> _WHAT THIS TASK INVOLVES_
Please repeat, exactly and without pictures, the lines of the entries below that run from the one containing "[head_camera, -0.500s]" through the one containing "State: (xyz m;".

> _DATA RECORDS_
++++++++

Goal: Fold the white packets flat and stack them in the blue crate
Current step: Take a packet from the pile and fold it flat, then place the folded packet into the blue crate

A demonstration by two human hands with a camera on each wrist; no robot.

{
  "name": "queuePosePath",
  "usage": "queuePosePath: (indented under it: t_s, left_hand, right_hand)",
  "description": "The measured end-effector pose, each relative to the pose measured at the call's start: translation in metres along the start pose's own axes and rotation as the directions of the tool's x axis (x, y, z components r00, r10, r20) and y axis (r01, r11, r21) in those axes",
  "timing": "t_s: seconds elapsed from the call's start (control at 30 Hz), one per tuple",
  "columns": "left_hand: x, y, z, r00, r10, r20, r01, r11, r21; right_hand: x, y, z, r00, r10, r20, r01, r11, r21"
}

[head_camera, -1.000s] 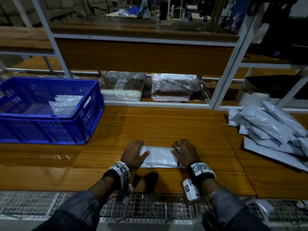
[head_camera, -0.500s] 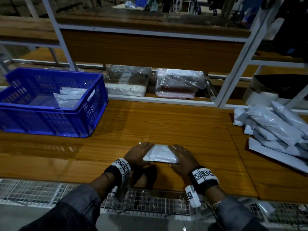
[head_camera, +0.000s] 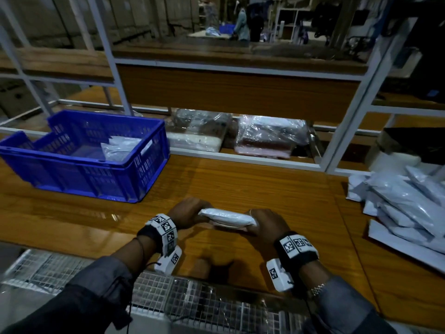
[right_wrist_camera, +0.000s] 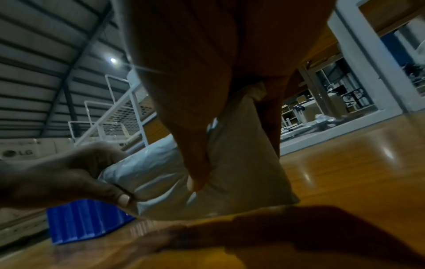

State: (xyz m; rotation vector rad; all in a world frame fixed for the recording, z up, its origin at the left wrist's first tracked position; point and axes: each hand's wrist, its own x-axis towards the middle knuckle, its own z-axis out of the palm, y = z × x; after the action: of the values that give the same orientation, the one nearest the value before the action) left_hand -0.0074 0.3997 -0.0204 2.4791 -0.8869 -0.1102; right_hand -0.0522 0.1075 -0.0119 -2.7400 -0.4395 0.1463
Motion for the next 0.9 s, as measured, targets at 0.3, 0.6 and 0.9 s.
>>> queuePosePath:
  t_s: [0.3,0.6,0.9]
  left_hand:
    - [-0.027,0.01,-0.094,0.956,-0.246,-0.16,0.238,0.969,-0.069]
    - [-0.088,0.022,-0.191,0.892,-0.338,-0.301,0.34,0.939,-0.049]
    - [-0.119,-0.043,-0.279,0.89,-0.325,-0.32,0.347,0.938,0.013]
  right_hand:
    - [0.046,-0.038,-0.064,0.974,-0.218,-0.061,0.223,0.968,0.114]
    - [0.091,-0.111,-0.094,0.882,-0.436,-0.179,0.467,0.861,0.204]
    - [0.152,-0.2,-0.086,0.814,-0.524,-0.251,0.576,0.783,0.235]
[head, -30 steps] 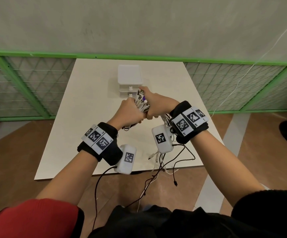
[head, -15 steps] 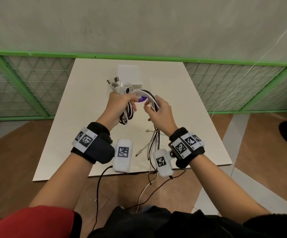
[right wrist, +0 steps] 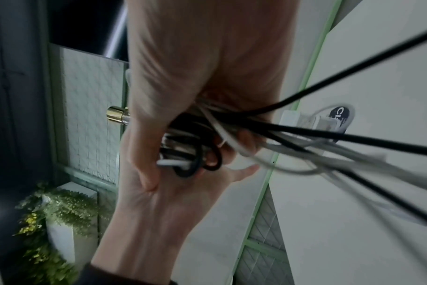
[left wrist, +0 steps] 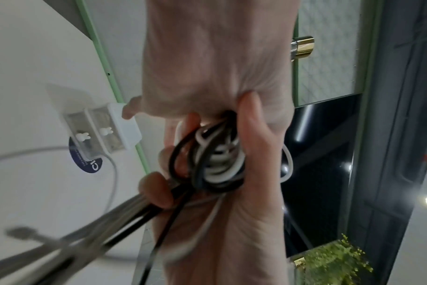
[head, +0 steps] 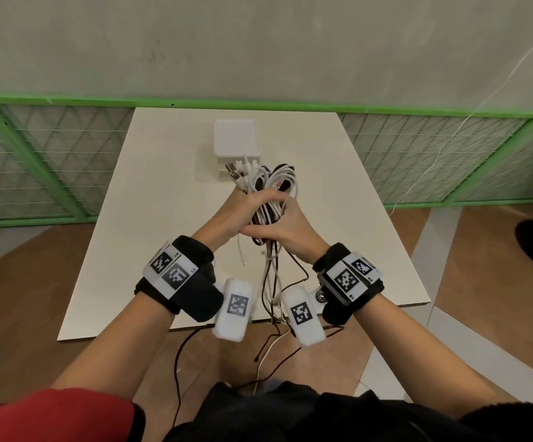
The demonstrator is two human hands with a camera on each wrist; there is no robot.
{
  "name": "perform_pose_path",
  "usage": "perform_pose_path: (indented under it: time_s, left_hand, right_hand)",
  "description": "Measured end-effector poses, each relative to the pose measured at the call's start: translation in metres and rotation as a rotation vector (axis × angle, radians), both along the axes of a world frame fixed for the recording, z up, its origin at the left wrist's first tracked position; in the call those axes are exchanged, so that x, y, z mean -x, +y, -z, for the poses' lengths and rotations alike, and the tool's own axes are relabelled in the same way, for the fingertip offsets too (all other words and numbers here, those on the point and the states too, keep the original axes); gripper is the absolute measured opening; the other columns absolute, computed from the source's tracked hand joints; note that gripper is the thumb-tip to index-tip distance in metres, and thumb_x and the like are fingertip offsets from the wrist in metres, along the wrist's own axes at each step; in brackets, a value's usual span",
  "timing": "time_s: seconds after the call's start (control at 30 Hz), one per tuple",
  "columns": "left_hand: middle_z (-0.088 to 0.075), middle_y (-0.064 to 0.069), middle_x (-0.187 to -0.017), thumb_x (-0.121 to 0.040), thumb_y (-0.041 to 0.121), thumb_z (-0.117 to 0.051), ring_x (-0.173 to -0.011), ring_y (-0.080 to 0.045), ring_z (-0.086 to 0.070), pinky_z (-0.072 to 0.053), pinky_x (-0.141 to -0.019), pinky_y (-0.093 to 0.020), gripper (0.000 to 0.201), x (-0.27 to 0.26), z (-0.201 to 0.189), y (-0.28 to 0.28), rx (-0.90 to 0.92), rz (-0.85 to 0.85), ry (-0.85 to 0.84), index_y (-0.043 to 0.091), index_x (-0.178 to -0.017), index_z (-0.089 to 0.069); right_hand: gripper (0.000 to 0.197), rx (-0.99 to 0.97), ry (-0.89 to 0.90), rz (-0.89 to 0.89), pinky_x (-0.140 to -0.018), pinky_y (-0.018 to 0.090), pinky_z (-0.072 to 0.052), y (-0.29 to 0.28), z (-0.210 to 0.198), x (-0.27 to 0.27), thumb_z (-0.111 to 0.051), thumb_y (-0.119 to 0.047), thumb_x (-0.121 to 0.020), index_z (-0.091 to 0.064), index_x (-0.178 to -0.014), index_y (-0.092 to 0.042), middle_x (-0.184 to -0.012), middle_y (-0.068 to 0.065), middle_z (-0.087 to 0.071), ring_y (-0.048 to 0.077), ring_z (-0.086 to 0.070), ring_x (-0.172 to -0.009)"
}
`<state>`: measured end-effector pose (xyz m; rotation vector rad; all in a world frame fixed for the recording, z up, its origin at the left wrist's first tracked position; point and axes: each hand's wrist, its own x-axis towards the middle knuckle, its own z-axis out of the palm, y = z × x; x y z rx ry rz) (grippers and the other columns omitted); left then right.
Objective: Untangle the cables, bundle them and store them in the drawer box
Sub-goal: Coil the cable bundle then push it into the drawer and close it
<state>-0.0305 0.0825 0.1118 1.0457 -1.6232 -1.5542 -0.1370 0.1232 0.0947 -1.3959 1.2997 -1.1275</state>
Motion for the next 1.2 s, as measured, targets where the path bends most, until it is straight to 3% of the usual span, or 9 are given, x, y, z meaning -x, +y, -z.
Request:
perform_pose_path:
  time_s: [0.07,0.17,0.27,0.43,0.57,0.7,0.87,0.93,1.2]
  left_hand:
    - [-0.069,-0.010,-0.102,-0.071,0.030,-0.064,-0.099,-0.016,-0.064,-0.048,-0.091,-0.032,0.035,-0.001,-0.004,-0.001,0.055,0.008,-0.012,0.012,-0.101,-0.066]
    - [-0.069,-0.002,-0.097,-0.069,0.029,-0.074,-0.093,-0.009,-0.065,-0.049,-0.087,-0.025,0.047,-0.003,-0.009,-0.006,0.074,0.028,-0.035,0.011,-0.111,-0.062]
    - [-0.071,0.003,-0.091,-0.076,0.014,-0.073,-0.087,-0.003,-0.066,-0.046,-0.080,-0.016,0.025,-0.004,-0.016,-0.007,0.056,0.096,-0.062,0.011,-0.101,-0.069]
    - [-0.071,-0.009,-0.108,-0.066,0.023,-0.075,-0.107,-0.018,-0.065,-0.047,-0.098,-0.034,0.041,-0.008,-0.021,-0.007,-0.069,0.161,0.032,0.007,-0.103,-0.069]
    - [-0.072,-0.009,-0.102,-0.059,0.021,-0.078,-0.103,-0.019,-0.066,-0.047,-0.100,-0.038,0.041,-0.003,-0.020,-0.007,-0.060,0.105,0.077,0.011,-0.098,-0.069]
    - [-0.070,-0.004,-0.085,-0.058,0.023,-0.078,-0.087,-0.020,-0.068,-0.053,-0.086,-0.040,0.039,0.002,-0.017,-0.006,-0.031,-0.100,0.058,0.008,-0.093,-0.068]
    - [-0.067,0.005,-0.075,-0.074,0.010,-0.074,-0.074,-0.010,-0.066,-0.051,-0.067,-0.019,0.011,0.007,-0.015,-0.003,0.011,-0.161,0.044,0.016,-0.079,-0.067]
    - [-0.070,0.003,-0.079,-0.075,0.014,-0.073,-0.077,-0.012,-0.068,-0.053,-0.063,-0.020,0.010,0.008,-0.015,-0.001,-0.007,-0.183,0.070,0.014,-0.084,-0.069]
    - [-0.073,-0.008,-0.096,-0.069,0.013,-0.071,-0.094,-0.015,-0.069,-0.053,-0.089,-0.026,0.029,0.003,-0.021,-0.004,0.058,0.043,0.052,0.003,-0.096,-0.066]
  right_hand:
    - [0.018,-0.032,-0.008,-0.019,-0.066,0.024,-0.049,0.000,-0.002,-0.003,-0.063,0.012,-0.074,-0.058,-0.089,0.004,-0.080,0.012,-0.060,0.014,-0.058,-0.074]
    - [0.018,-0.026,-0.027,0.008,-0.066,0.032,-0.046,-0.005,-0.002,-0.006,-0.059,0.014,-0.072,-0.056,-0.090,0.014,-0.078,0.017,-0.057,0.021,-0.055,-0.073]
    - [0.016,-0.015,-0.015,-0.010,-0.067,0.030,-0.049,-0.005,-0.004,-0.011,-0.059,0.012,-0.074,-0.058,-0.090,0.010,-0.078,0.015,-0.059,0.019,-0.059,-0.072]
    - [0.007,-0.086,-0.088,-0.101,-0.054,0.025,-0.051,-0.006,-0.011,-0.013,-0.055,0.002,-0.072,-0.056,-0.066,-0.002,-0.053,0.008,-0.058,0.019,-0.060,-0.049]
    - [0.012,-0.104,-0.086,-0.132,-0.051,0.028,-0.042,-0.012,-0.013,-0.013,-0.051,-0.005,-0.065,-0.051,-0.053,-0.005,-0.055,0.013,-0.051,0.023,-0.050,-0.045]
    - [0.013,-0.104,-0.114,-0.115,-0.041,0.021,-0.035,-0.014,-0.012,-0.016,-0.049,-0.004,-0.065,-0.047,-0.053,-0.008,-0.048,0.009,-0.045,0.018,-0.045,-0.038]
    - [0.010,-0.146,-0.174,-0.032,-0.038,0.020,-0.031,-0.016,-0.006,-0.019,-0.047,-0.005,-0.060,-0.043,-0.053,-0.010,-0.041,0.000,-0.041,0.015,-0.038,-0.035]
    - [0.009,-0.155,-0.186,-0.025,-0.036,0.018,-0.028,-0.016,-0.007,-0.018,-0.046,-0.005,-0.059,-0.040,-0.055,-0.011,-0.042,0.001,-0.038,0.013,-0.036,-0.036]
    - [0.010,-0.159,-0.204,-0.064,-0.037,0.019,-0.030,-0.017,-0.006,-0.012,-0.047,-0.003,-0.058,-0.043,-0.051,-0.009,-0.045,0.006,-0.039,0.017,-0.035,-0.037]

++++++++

> _ANSWER FOR THE TASK_
[head_camera, -0.500s] 
[head_camera, +0.000s] 
[right_wrist_camera, +0.000s] 

State: (xyz m; rotation vector rad; all in a world frame fixed for the recording, z up, its origin at the left wrist's first tracked position; point and axes: each hand's wrist, its own x-axis towards the middle knuckle, its own z-axis out of the palm, y = z × x; after the action: of the values that give the same orientation, the one nearest the value before the action) left_hand -0.0074 0.3997 -0.0204 2.4791 -0.8869 -0.1102; right_hand -0.0522 0.1075 -0.0119 -2.7400 -0.4395 0.1463

No additional work is needed on this exercise.